Being a “witness” definitely affected his adolescent years, he says. Mostly in a good way. He felt a tremendous sense of responsibility, of doing something important that no one else his age usually got to do. Kids in school looked at him with admiration. He tried not to talk about it in a gossipy way—after all, a lady was dead. His mother always reminded him of that. It wasn’t something to brag about. He understood that and tried his best to act accordingly.

He tells me this with his eyes focused on his beer. No matter what he says, I’ll bet he got all puffed up and self-important about it. He doesn’t want to admit that to me, because the dead lady who made him a little Emerson celebrity is my mother. I want to tell him I don’t hold it against him. I remember what it’s like to be twelve.

We don’t talk much about the actual car in the driveway. Kevin was not, of course, so familiar with his customers that he’d know which was Shelly’s car and which was Frank’s. What is important is that he remembered, when asked, that there were two—Shelly’s little red hatchback and Frank’s large gray Chevy.

He knew about Shelly within hours of her ambulance ride away from Durham Road. Judy was a friend of the family—used to babysit him when he was very small—so small he doesn’t remember it. But she came over that very day in hysterics, sharing the news. It didn’t take long for the adults—and soon after that, the police—to start asking him what he might have seen by that little brown house that morning.

He only had a couple of encounters with Frank and Shelly, while collecting his paper-route money. Sometimes they remembered to leave an envelope for him. More often he’d have to knock.

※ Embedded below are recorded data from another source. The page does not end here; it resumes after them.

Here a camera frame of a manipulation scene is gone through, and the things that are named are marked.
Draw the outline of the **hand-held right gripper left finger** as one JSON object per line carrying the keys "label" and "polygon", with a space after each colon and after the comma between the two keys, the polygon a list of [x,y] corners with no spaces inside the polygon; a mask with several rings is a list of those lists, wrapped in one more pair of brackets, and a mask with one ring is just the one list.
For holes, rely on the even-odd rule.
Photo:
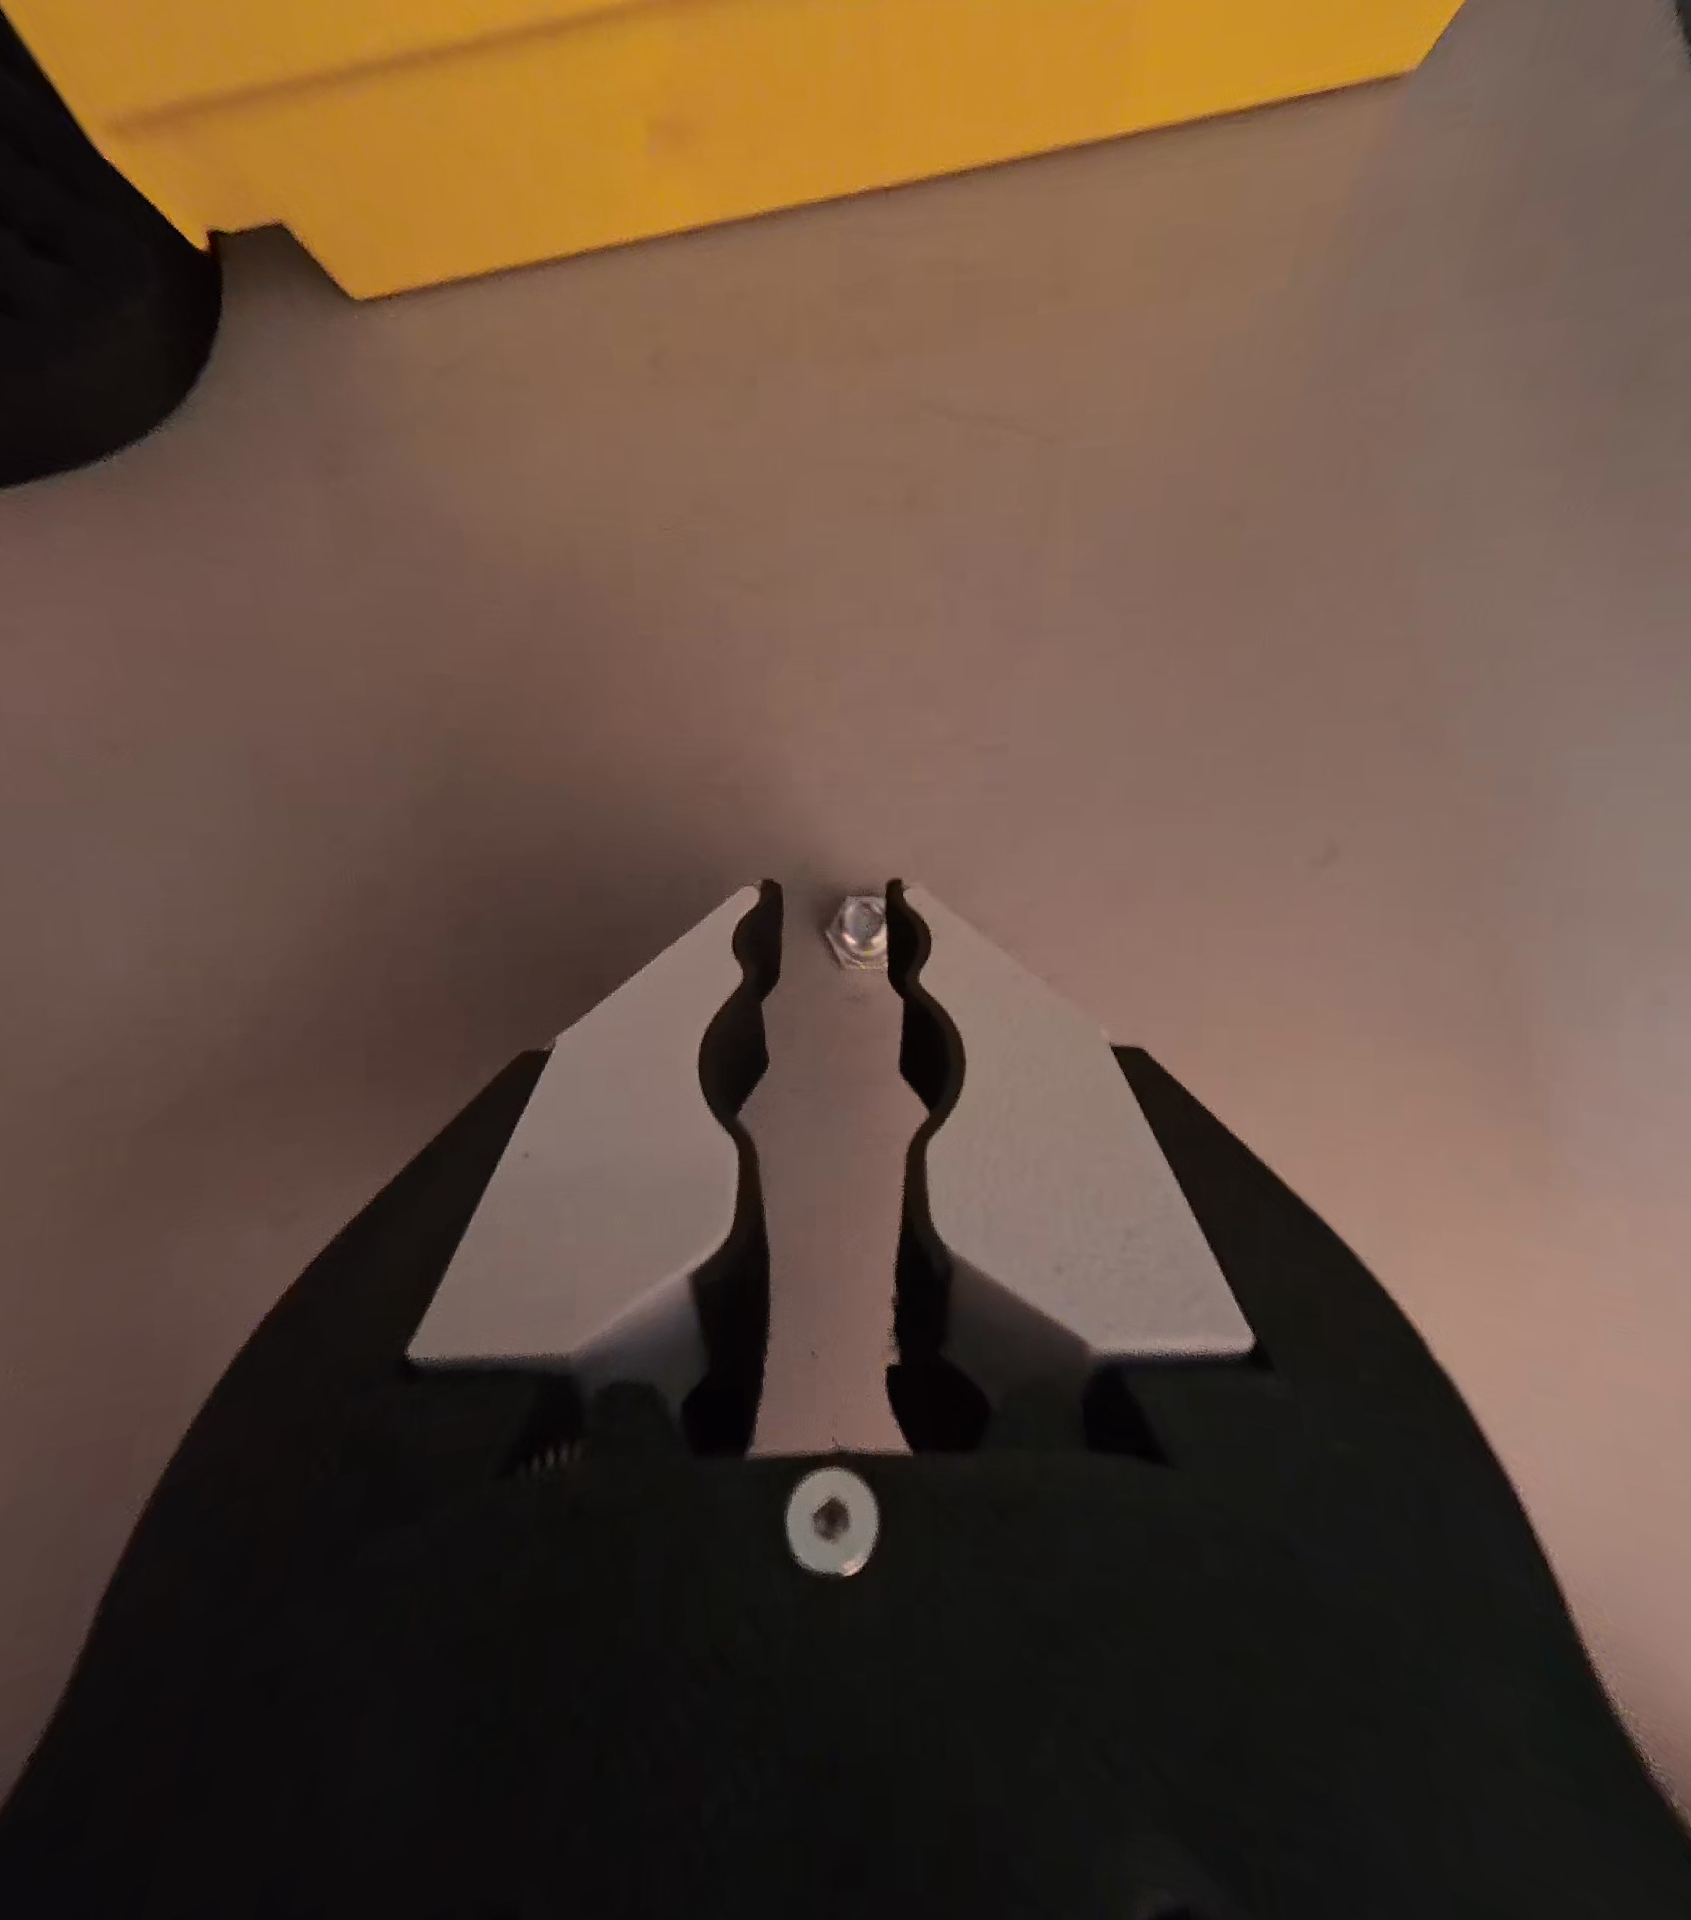
{"label": "hand-held right gripper left finger", "polygon": [[639,1387],[748,1453],[769,1240],[743,1110],[769,1071],[784,893],[738,888],[554,1039],[405,1357]]}

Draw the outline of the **black textured pad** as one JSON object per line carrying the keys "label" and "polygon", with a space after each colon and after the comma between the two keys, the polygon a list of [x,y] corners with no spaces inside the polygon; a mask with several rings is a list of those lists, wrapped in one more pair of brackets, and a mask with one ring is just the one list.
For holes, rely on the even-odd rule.
{"label": "black textured pad", "polygon": [[217,254],[100,152],[0,10],[0,487],[154,432],[221,310]]}

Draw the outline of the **yellow plastic bin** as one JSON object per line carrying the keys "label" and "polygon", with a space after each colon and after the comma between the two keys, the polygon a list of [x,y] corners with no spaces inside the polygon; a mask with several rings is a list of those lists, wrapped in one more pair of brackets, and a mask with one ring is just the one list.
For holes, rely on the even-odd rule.
{"label": "yellow plastic bin", "polygon": [[1455,2],[10,2],[190,241],[356,299],[1389,81]]}

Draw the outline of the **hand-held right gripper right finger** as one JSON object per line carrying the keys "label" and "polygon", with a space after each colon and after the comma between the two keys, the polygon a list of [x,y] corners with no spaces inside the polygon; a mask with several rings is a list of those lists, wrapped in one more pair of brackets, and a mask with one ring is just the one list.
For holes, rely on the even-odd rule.
{"label": "hand-held right gripper right finger", "polygon": [[1129,1369],[1255,1334],[1102,1026],[911,881],[885,893],[906,1146],[887,1398],[911,1453],[1159,1453]]}

He usually hoped Shelly would answer. Shelly always seemed surprised to see him, as if she forgot every two weeks that she received the paper at all. Frank tipped better, but he was “a little weird about it,” says Kevin.

He says Frank would always take out his wallet and pay him the exact amount first, then hesitate and say, “You want a little tip?”

And then after a chuckle and another pause: “Well, here’s a little tip.”

He’d hand Kevin a dollar. And sometimes, if he had an excess of quarters, he’d take out two or three and say, “And here’s another little tip. How about that?”

To which Kevin never knew what to say besides thank you, because it always felt like Frank wanted something more, some sarcastic exchange Kevin wasn’t sure he could pull off. Shelly was sweeter and less confusing, though she usually gave him exactly seventy-five cents extra.

I tell Kevin that other neighbors have mentioned Frank’s strangely ironic manner as well. I tell him my story about the Smurfs—really the only Frank story I have. Kevin seems strangely riveted by it.

“You actually remember him, then?” he says. “I didn’t realize. I can’t imagine.”

It occurs to me that I’ve not told this story to anyone. Not because it is particularly sensitive—but maybe because of how neutral it is. It’s just the Smurfs. Me and Frank and the Smurfs and breakfast.

I say to him that I wish it were more of a story. What I mean is that I wish it were a memory that told me better how I should feel about the man. I don’t tell Kevin that, of course. Too much.

But my abbreviated admission is enough. Kevin seems to relax a bit. I’m not a seven-year-old girl with a lost mother anymore. I’m a thirty-two-year-old with a dumb story. Dumber even than his. (Because frankly, “You want a little tip? Well, here’s a little tip!” sounds to me like something any old beer-guzzling doofus would say to his paperboy.)

Kevin was just a kid in 1985, just like I was. I don’t expect much from him.